Reinert et al. (2000) conducted experiments on iterative methods for faster sum-of-pairs with a divide-and-conquer alignment approach (using a algorithm) and quasi-natural gap costs for multiple sequence alignments. Schlosshauer and Ohlsson (2002) devised an algorithm based on fuzzy recast of dynamic programming algorithms in terms of field annealing to score the reliability of sequence alignments. These methods also show varying runtimes ranging from a few seconds to hours for a relatively low number of sequences, far lower that the realistic number of sequences encountered in real world assembly projects.
Due to these problems, it was decided to use iterative pairwise sequence alignment and devise new methods for searching overlap candidates. A key concept is empowering contigs to accept or reject reads presented to them during the contig building. The algorithm consists mainly of two objects which interact with each other: a pathfinder module and a contig building module.

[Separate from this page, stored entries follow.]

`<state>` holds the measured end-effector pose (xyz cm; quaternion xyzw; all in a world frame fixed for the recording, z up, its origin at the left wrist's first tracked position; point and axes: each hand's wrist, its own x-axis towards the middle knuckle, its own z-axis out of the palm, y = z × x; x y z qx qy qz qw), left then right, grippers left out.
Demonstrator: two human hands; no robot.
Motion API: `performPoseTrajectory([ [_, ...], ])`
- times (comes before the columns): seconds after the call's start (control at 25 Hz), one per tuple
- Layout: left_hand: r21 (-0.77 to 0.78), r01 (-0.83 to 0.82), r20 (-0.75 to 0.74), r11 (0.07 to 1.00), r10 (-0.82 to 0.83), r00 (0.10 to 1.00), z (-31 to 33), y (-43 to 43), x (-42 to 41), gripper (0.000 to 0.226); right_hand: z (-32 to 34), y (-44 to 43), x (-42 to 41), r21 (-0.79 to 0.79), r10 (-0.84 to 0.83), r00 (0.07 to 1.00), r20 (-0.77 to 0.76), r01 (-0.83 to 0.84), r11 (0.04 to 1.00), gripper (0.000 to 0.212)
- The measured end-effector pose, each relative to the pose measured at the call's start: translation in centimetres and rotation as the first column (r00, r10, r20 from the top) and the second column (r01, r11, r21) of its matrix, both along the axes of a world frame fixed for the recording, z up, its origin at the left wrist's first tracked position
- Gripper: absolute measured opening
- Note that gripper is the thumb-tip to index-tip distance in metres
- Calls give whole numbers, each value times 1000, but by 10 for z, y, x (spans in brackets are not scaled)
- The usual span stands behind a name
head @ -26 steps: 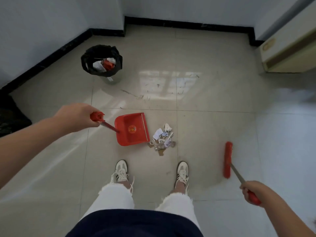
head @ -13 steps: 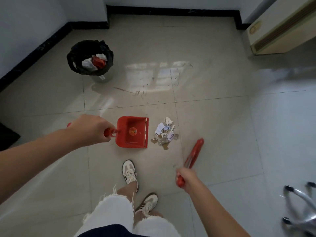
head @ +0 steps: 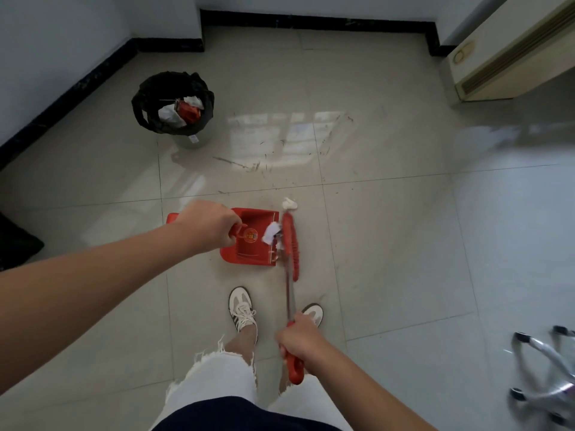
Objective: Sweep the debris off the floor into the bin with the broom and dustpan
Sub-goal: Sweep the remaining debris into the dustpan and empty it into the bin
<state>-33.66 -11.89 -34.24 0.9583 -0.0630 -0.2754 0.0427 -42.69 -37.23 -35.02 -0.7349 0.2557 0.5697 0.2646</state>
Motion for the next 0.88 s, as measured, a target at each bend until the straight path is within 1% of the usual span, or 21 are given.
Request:
performPoseTrajectory([
  [0.04, -1, -8, 2, 1000, 8, 1000, 1, 5, 0, 16, 7, 7, -2, 46, 23, 1000, -15, -22, 999, 16],
  [0.12, -8, -24, 6, 1000, 24, 1000, 2, 13, -3, 16, 23, 14, 5, 126, 16, 998, -60, -9, 992, 11],
  [0.2, -4, -41, 22, 999, 41, 999, 0, 16, -8, 17, 44, 3, 26, 169, -49, 993, -112, 67, 983, 14],
  [0.28, 0, -61, 24, 998, 61, 998, 0, 19, -15, 19, 69, -25, 45, 201, -136, 977, -163, 168, 965, 24],
  [0.36, -1, -106, 20, 994, 106, 994, 3, 23, -28, 20, 94, -55, 54, 214, -143, 975, -172, 178, 960, 40],
  [0.44, -39, -238, 10, 971, 238, 971, 8, 32, -45, 19, 118, -74, 55, 202, -139, 975, -174, 173, 964, 46],
  [0.52, -91, -403, 27, 910, 407, 913, 10, 44, -65, 20, 132, -86, 59, 164, -102, 987, -125, 122, 979, 44],
  [0.6, -109, -504, 54, 857, 511, 858, 10, 54, -84, 22, 132, -92, 68, 104, -35, 998, -45, 40, 994, 40],
  [0.68, -95, -547, 72, 832, 553, 830, 9, 63, -97, 23, 115, -90, 82, 21, 60, 997, 50, -61, 998, 34],
  [0.76, -82, -577, 72, 813, 582, 810, 7, 70, -103, 23, 82, -84, 99, -69, 181, 975, 128, -173, 982, 24],
  [0.84, -71, -592, 64, 803, 596, 800, 6, 76, -108, 22, 44, -75, 119, -136, 283, 943, 177, -262, 955, 13],
  [0.88, -63, -597, 64, 800, 600, 797, 5, 78, -110, 21, 28, -68, 128, -155, 308, 932, 192, -281, 947, 10],
])
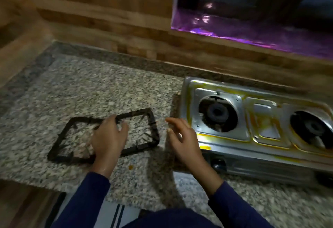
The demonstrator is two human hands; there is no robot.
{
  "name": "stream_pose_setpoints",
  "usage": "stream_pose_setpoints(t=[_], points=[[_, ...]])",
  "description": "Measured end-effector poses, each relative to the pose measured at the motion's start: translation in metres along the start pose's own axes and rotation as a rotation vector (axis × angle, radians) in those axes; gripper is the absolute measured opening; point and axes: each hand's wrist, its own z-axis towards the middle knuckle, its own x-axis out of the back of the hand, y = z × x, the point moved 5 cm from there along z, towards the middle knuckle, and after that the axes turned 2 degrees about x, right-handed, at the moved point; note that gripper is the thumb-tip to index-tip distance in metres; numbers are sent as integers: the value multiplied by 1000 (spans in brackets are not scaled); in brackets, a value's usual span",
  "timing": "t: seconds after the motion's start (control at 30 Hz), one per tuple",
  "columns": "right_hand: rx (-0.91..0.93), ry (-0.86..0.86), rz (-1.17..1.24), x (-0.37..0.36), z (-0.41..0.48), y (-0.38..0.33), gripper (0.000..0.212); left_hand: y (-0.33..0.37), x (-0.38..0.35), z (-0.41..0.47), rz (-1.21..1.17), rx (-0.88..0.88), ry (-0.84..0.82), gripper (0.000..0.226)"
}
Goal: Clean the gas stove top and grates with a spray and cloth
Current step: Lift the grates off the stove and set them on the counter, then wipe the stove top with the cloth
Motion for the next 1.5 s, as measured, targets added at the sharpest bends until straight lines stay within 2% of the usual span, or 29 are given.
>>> stream_pose_setpoints(t=[0.07,0.2,0.33,0.5,0.6,0.67,0.73,0.8,0.9,0.97,1.0,1.07,1.1,1.13,1.2,1.27,1.3,1.4,1.47,1.5], points=[[-36,46,62,20,-5,4,23,36,3,-8,-75,-112,-4,51],[-92,302,33,116,-31,43,20,150,-9,-59,-258,-489,46,35],[-218,494,1,225,-85,111,21,261,-55,-138,-330,-821,-39,35],[-323,799,-93,345,-168,178,18,352,-103,-232,-353,-1063,-145,30],[-454,979,-178,409,-224,225,20,389,-138,-284,-326,-1231,-220,26],[-592,1003,-219,439,-253,262,20,402,-157,-310,-290,-1317,-222,25],[-734,865,-276,460,-272,305,21,410,-169,-329,-262,-1331,-186,28],[-799,637,-391,470,-280,340,25,413,-174,-339,-238,-1303,-121,33],[-780,325,-573,470,-273,368,42,410,-178,-343,-210,-1295,-54,34],[-758,235,-671,470,-264,379,45,407,-179,-344,-192,-1291,-63,35],[-752,215,-714,471,-260,383,40,406,-180,-343,-187,-1286,-72,35],[-735,241,-701,480,-252,387,19,405,-179,-345,-169,-1268,-79,37],[-744,303,-616,487,-251,386,7,406,-179,-346,-165,-1263,-78,37],[-769,393,-490,495,-252,382,4,407,-179,-347,-161,-1260,-69,37],[-808,637,-201,512,-256,369,12,410,-180,-349,-151,-1249,-41,37],[-762,842,-67,530,-253,341,14,412,-180,-351,-145,-1235,-11,36],[-713,892,-31,536,-247,325,14,413,-179,-352,-145,-1229,8,36],[-516,882,13,537,-219,277,13,416,-176,-355,-150,-1201,64,38],[-422,724,-154,526,-196,259,14,418,-176,-357,-135,-1180,83,41],[-396,601,-305,517,-183,256,26,420,-176,-357,-123,-1177,89,43]])
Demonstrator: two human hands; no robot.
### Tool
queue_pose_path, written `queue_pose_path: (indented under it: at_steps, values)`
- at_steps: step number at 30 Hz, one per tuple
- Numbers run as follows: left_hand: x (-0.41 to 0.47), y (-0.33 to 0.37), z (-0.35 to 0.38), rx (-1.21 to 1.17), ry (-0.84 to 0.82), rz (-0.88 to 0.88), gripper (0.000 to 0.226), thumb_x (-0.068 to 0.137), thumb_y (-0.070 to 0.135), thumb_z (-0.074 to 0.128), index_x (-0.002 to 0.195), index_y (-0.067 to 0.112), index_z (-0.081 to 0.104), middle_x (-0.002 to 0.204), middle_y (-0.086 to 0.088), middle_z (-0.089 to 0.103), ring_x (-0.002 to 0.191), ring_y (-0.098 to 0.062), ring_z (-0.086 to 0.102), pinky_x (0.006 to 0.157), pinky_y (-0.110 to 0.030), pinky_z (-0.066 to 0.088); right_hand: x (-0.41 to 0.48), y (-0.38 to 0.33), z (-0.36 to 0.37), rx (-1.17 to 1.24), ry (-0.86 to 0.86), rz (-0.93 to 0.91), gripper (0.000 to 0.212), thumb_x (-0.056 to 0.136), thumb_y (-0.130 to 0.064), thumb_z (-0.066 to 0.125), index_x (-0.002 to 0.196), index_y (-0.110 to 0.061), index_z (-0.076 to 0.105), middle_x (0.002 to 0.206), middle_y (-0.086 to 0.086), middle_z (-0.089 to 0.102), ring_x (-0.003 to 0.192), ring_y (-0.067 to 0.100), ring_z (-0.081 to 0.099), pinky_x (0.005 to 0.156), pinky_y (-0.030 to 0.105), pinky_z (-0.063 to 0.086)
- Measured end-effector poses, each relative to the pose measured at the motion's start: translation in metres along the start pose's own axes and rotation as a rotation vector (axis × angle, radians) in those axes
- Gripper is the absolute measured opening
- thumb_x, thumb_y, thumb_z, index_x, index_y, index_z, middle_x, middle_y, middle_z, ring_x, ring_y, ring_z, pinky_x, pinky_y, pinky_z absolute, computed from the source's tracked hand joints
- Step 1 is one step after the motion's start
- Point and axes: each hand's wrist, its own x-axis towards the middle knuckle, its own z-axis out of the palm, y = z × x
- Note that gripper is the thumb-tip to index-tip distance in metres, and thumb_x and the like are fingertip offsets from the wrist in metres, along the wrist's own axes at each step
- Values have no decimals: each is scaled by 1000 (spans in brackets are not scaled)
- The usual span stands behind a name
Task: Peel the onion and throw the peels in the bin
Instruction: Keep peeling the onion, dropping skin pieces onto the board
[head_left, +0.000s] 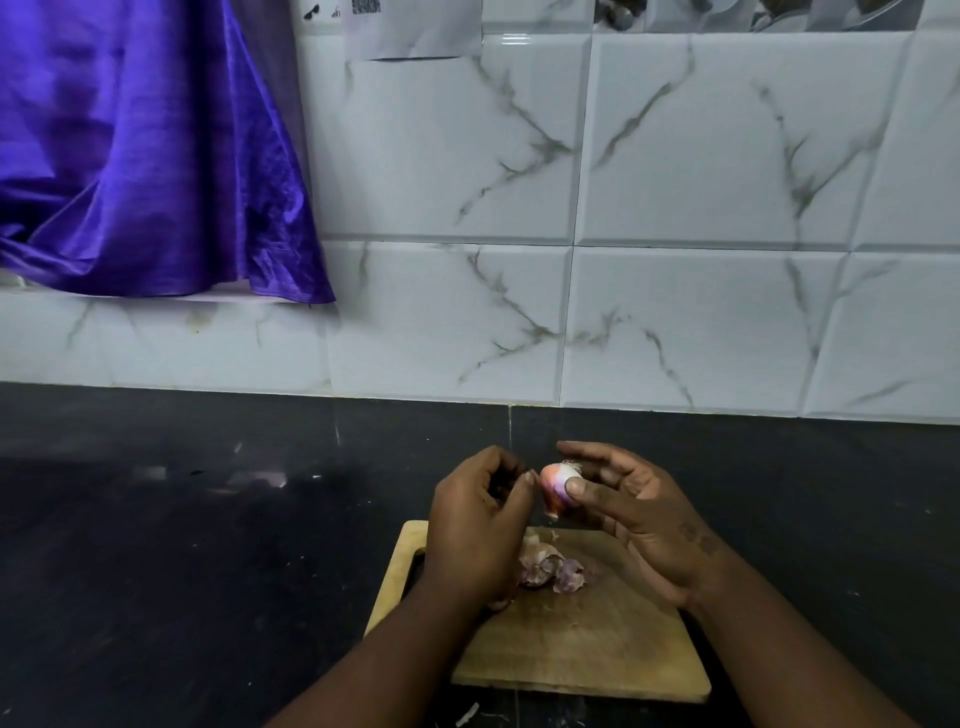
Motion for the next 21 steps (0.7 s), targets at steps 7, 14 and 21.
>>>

Hence, one has to make sure to start at the position in the contig where there are as many reads as possible with almost no errors. The pathfinder will thus - in the beginning - search for a node in the weighted graph having a maximum number of highly weighted edges to neighbours. The idea behind this behaviour is to take the read with the longest and qualitatively best overlaps with as many other reads as possible and use this one to ensure a good starting point: the 'anchor' for this contig.
A necessary constraint proved to be that the weight of the edges selected must not fall below a certain threshold as it is not infrequent to have a considerable number of relatively short reads with repetitive element contained in many projects. This introduces a sort of 'gravity well' in the assembly graph and misleads the algorithm to take a read with dangerous repetitive characteristics as anchor, which is generally not the intended behaviour.
The next step consists of determining the next read to add to the now existing contig by analysing nodes (reads) from the contig in the graph and determine which edge (overlap) with a node - not belonging to the contig - provides the most profitable overlap to augment the information contained within the contig.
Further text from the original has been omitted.